• [TO DO] The answer must consist of every line from the data that holds "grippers".

*** Opening of RECORDED INFORMATION ***

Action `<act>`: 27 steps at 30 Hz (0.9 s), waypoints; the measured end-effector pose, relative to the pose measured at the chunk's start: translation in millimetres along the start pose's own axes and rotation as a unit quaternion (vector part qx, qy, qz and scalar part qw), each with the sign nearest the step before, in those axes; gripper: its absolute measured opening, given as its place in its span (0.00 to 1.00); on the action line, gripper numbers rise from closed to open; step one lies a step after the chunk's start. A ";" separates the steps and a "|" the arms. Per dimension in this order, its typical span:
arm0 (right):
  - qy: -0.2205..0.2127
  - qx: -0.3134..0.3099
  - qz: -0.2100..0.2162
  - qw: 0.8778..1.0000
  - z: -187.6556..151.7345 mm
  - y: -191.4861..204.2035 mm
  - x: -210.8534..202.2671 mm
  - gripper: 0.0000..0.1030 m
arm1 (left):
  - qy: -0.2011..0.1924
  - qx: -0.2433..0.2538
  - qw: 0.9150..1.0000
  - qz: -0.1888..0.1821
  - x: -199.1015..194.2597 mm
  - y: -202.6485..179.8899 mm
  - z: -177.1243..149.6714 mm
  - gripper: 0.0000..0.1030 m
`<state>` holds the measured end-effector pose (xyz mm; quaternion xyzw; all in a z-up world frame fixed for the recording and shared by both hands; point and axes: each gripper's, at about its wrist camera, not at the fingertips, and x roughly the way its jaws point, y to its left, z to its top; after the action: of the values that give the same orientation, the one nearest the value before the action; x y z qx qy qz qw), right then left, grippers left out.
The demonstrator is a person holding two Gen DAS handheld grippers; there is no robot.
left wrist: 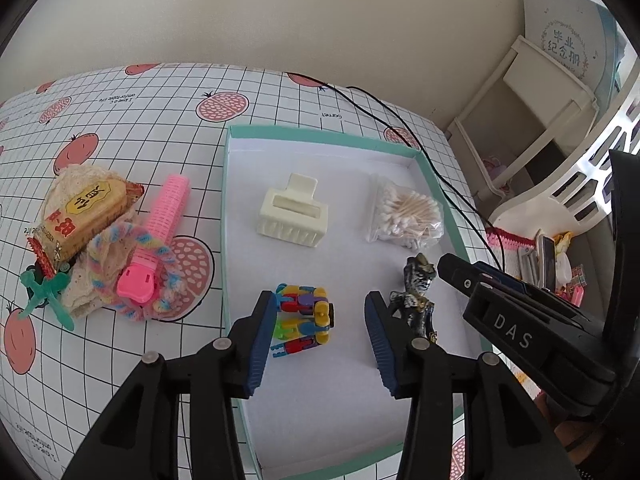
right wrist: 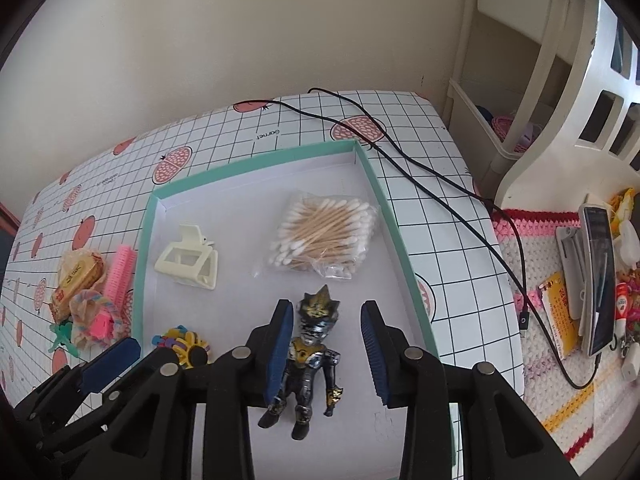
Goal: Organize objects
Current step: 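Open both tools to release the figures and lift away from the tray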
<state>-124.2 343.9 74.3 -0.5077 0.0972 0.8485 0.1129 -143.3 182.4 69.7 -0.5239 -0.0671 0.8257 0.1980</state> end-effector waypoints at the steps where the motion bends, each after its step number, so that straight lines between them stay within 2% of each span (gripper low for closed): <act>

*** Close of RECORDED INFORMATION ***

• [RESPONSE FOR THIS EXERCISE]
`<state>` holds the measured end-effector pose (xyz mm; quaternion xyzw; all in a z-up world frame fixed for the recording and shared by both hands; point and axes: each gripper's, at about its wrist camera, not at the fingertips, and x roughly the way its jaws point, y to its left, z to its top; after the action: of the values that give the same orientation, the one nearest the value before the action; x y z qx qy qz qw), right then left, grippers left out.
The demonstrator is a person holding two Gen DAS handheld grippers; there is no robot.

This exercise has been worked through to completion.